Yerleşimciler Batı’dan geliyor
Filistin’de kaldığı 6 hafta boyunca İsrail askerlerinin ve yerleşimci çetelerin zeytinlikte hasat yapmaya çalışan çiftçileri korkutmaya çalıştıklarını gördüğünü söyleyen O’Sullivan, “İsrail, Filistinlilerin koyunlarını, keçilerini alıyordu. Onların tek geçim kaynağı o hayvanlardan gelen süt. Onları her gün daha fazla yemeksiz bırakıyorlardı. Orada her gün birileri öldürülüyor, kimsenin bundan haberi olmuyor, kayıtlara geçmiyor. Bahsettiğim askerlerin, yerleşimcilerin çoğu İsrail yerlisi değil. Kanada’dan, Amerika’dan, Avrupa’dan Filistin’e gelen kişiler” şeklinde konuştu.
200 bin çocuk kayıp
O’Sullivan, Batı Şeria’nın Gazze’den sonraki hedef olduğunu düşündüğünü belirterek şunları anlattı: “Onlar da tıpkı Gazze gibi her gün ölüyorlar. Netenyahu diyor ki benim ordum dünyanın en ahlaklı ordusudur. Ama biz görüyoruz ki her gün en az 10 çocuk bir uzvunu kaybediyor. Biz görüyoruz ki 43 binden daha fazla insan öldürüldü. Benim geldiğim yerde bir çocuk kaybolsa günlerce araştırılır, ama Gazze’de 200 binden fazla çocuk kayıp ve bu haber olmuyor. Bu ahlaklı bir ordu değil, bu soykırımcı bir ordu. Amerika, Avrupa hala soykırıma yardım sağlıyor. Biz Amerika’nın adil olmasını istiyoruz. Avustralya da bundan farklı değil. Ateşi durdurun diyor ama aynı zamanda İsrail’e yardım topluyor.”

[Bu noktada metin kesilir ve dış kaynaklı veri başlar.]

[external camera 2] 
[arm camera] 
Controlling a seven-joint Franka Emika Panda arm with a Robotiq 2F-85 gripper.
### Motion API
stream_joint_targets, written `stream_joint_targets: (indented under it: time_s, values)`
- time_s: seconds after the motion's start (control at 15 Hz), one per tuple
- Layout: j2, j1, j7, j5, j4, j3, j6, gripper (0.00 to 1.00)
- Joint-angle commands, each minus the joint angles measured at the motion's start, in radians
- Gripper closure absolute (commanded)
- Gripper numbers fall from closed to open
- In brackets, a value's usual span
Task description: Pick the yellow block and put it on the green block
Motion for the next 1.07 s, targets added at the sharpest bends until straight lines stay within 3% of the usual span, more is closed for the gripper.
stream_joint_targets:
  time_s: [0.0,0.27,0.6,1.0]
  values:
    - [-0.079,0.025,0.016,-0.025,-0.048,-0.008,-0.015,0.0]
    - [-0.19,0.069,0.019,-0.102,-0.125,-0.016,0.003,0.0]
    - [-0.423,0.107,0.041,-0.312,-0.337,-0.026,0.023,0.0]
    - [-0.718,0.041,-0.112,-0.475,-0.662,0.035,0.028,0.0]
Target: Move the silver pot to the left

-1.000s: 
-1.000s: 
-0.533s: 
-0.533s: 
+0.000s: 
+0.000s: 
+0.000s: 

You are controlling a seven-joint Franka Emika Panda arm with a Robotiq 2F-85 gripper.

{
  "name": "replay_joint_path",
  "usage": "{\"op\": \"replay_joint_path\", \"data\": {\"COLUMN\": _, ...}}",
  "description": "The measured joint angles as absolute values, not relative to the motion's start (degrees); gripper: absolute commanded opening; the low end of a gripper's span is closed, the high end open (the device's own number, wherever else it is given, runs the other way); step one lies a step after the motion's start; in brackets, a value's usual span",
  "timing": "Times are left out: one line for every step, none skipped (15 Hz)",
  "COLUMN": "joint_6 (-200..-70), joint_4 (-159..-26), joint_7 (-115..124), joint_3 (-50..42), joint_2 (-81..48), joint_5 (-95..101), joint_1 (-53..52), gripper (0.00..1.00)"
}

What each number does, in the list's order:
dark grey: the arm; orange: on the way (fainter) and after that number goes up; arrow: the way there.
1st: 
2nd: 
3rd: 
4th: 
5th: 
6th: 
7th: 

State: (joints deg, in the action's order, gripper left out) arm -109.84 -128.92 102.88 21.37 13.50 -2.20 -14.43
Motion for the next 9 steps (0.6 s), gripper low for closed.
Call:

Boykot oksijeni alacak: Ateş sönecek
O’Sullivan sözlerini boykotun önemine vurgu yaparak tamamladı. “Dünyadaki güçler ticareti keserlerle, silah vermeyi bırakırlarsa barış olabilir. İsrail’de boykot ifadesinin kullanılması yasak. İsrail ekonomik anlamda boykottan etkileniyor. Artık İsrailliler İsrail’den ayrılıyor. Burada bir ateş var, bu ateşin oksijenini alırsak ateş söner. Yani boykota devam etmeliyiz, boykot oksijeni alacak.”